What you are asked to do:
Give back every line of the data, word for word.

Provided material:
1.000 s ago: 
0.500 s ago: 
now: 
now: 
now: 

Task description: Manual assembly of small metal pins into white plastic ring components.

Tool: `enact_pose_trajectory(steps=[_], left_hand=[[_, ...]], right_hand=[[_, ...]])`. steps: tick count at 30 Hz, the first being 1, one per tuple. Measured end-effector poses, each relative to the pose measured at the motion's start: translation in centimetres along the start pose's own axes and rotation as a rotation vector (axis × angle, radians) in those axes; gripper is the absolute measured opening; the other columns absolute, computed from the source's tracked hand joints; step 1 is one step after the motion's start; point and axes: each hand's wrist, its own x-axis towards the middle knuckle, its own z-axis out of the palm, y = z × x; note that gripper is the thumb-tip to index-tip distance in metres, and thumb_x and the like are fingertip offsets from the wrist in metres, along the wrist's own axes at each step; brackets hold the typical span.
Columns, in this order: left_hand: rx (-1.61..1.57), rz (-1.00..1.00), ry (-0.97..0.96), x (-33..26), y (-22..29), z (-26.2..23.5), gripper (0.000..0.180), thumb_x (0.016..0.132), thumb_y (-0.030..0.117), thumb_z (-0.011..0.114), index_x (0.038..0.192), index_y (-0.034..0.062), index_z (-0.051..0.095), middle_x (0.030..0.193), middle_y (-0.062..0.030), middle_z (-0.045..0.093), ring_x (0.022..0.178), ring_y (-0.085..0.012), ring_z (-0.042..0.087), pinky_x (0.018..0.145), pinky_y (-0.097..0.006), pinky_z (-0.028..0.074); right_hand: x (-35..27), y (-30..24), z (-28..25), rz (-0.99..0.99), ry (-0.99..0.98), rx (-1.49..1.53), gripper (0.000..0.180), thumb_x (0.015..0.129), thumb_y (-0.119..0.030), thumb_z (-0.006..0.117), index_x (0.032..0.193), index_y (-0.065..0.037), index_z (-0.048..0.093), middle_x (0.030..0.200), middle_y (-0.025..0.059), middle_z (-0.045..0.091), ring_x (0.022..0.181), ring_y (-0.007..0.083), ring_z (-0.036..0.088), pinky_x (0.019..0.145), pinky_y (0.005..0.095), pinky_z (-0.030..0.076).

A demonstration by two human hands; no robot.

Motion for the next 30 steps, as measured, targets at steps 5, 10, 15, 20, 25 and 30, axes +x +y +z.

Answer:
1.000 s ago: 
0.500 s ago: 
now: 
now: 
now: 

Task description: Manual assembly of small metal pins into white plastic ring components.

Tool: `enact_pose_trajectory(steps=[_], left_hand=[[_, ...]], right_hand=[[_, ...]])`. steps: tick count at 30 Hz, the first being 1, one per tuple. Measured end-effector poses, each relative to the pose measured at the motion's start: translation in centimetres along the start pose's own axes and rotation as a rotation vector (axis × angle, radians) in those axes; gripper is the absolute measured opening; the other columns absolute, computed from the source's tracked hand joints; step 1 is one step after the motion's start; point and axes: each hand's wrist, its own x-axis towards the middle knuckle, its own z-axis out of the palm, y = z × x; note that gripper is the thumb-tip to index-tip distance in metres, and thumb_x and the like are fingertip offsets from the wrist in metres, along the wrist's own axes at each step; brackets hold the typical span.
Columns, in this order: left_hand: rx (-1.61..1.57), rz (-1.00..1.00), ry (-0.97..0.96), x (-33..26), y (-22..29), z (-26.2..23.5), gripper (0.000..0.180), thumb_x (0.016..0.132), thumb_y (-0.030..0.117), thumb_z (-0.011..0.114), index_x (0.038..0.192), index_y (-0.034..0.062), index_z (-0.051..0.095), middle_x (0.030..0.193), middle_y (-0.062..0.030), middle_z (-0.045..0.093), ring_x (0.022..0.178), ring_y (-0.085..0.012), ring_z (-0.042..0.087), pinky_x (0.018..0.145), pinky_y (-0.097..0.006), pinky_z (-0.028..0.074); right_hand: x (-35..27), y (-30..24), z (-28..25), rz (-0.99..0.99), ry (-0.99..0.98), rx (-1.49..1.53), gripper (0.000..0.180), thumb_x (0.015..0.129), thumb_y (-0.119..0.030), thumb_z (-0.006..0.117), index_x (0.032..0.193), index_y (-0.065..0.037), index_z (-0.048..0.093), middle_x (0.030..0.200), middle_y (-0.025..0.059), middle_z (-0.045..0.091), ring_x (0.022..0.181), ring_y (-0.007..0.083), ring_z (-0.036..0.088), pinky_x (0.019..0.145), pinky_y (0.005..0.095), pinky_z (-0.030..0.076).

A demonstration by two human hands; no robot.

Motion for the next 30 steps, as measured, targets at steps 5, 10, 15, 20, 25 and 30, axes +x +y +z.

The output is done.